WHAT YOU SHOULD DO:
Pick out the lines below that include the string "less".

**** DATA LISTING ****

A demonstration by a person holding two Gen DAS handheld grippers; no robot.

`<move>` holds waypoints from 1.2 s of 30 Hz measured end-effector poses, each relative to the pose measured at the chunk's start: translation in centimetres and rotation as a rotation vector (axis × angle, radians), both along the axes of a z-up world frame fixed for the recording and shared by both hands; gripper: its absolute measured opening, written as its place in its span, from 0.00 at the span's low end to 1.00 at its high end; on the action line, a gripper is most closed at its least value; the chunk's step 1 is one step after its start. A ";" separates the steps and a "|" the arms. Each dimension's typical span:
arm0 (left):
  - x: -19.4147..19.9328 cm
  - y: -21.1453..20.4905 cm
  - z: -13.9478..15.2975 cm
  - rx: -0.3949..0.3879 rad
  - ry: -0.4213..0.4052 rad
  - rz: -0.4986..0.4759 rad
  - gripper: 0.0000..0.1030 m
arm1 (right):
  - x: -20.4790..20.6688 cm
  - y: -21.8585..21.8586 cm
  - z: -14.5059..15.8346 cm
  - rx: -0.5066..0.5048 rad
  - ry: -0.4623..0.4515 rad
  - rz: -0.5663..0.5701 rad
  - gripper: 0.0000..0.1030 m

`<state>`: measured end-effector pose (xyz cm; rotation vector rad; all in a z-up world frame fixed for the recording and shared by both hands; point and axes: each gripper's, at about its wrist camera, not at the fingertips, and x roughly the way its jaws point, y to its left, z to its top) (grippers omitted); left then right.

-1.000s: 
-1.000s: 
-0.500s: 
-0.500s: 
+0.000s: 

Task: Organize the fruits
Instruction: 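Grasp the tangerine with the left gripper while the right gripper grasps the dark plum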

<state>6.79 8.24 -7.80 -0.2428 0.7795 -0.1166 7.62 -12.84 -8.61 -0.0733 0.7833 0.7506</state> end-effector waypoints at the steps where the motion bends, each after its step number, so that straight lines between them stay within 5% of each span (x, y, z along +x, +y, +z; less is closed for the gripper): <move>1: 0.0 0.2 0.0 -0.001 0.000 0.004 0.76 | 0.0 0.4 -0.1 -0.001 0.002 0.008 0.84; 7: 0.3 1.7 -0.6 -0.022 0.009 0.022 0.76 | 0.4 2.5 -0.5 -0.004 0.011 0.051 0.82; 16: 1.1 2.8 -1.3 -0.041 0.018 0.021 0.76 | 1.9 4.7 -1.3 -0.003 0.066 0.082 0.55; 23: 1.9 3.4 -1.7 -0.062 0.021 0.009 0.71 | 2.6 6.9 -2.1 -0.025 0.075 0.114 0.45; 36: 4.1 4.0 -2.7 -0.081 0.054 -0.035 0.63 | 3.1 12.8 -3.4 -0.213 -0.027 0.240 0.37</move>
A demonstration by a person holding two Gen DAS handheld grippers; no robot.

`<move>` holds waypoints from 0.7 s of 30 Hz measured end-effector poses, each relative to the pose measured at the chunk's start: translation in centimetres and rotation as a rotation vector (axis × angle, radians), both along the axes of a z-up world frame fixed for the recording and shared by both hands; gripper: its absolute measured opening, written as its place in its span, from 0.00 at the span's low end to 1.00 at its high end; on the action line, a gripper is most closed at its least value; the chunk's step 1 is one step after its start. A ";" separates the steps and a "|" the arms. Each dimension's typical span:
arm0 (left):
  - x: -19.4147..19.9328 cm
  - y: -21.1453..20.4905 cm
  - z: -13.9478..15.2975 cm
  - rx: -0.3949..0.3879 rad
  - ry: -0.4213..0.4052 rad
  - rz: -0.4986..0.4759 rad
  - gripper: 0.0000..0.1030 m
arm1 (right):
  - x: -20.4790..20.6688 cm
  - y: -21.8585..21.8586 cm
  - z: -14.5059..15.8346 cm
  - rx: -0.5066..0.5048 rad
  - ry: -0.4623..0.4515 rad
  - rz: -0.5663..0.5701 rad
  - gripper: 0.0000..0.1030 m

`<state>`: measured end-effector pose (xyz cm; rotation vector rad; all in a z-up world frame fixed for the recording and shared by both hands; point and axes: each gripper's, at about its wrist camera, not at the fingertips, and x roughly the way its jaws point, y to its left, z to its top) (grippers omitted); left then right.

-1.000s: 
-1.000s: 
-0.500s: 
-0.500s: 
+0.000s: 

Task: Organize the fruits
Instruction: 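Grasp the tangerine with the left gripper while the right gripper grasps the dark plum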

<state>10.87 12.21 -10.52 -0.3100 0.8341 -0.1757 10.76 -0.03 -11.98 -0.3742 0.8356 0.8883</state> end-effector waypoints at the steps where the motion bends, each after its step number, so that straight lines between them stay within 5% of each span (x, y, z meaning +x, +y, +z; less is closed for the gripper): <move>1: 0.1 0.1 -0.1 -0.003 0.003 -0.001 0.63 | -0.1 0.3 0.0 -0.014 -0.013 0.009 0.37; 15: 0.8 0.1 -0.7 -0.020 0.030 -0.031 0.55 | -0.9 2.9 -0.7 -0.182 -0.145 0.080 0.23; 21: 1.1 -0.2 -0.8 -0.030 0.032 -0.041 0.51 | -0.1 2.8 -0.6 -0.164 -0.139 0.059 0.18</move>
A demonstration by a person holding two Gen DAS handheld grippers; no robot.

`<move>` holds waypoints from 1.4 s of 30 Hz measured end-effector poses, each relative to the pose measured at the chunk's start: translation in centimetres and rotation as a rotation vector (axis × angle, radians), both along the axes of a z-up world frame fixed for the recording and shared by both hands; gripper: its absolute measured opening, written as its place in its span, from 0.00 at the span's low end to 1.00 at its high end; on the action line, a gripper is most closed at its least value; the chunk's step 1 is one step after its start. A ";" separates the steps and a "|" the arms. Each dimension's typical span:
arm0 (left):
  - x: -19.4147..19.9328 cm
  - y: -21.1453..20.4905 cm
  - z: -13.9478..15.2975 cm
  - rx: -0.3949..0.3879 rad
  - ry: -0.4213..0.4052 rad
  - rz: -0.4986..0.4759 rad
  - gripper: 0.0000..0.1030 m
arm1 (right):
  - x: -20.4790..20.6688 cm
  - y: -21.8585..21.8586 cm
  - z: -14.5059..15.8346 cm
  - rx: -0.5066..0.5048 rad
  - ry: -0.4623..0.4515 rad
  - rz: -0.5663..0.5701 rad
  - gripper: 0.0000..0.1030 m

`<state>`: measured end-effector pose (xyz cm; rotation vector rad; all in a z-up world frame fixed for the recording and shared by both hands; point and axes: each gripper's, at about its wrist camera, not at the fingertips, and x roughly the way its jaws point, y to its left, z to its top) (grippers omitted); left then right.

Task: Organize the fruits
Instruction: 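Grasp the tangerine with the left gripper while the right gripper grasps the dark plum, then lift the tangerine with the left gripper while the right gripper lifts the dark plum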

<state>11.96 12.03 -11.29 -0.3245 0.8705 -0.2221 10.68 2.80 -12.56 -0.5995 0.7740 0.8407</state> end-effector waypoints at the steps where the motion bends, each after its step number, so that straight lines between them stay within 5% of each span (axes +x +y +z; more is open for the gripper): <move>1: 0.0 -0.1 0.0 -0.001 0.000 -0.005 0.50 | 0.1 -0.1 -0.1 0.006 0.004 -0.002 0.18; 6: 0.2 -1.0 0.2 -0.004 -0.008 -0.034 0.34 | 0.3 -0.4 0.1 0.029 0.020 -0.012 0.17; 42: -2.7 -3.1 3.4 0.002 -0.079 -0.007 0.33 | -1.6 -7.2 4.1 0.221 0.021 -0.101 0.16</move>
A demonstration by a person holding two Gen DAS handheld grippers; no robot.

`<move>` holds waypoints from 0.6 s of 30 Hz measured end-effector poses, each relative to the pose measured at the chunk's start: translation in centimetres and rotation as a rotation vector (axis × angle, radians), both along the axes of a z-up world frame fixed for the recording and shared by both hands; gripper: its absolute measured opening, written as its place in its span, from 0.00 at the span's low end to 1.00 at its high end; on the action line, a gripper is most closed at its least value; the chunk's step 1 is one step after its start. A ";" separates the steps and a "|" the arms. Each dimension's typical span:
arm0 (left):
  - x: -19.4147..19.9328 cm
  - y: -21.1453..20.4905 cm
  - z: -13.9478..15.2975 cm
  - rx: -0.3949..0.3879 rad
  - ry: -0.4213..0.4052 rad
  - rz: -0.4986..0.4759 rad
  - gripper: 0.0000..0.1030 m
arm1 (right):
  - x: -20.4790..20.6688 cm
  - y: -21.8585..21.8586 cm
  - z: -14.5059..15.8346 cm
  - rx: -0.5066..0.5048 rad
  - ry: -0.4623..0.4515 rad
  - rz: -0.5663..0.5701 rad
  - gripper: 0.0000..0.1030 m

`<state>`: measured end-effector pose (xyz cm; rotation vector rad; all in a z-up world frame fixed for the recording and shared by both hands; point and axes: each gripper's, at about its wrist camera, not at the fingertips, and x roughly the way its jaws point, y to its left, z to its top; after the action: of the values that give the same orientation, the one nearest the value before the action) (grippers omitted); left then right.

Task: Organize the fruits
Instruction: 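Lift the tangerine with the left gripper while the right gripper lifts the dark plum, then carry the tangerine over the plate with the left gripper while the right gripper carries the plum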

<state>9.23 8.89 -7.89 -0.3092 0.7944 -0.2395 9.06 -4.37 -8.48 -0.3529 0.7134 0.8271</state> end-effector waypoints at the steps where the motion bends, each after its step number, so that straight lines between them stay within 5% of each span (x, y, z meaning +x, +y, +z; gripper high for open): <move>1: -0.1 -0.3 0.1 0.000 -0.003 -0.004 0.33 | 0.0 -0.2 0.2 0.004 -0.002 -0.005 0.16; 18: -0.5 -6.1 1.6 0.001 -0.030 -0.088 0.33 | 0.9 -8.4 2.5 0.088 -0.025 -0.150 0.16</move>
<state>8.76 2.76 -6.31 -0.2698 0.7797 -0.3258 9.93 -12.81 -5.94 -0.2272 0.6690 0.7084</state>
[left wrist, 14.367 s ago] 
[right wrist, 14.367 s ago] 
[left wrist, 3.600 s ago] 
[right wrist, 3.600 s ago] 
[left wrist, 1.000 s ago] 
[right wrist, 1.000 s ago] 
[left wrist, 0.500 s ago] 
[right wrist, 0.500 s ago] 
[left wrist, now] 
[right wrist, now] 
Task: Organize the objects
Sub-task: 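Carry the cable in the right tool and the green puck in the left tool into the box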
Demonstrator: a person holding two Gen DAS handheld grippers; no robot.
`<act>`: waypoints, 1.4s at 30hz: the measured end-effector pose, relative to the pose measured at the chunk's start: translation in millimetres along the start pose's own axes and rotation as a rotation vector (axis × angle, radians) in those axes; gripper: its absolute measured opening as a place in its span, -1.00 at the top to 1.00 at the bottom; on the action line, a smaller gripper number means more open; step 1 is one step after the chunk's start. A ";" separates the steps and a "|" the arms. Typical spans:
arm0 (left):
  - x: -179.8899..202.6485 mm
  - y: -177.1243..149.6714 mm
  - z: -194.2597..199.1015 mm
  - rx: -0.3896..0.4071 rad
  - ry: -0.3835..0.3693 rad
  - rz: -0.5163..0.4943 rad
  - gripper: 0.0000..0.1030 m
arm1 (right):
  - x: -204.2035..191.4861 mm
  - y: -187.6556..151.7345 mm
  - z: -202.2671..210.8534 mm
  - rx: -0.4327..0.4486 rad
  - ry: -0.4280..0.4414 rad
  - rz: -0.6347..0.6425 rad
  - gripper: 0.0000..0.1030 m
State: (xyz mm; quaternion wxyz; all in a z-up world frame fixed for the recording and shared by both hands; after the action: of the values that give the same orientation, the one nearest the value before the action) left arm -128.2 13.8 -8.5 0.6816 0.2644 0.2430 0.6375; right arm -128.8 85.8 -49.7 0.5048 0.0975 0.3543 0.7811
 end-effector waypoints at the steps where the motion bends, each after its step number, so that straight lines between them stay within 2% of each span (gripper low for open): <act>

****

OUTPUT:
<state>6.79 8.24 -7.80 -0.2428 0.7795 -0.1166 7.62 -12.84 -8.61 -0.0733 0.7833 0.7506</state> end-effector waypoints at the steps where the motion bends, each after its step number, so that straight lines between them stay within 5% of each span (x, y, z along +x, +y, +z; less is closed for the gripper): <move>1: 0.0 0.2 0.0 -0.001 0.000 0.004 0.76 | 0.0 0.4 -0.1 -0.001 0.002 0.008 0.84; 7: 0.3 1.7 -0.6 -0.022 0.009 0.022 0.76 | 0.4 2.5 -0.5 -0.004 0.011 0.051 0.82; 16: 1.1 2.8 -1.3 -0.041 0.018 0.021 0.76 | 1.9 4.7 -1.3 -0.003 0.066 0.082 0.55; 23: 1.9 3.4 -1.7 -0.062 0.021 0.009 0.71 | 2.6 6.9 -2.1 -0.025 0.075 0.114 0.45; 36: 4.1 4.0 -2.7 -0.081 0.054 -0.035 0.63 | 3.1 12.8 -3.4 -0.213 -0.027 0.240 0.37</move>
<state>10.87 12.21 -10.52 -0.3100 0.8341 -0.1757 10.76 -0.03 -11.98 -0.3742 0.8356 0.8883</state> end-effector waypoints at the steps where the motion bends, each after its step number, so that straight lines between them stay within 5% of each span (x, y, z meaning +x, +y, +z; less is closed for the gripper): <move>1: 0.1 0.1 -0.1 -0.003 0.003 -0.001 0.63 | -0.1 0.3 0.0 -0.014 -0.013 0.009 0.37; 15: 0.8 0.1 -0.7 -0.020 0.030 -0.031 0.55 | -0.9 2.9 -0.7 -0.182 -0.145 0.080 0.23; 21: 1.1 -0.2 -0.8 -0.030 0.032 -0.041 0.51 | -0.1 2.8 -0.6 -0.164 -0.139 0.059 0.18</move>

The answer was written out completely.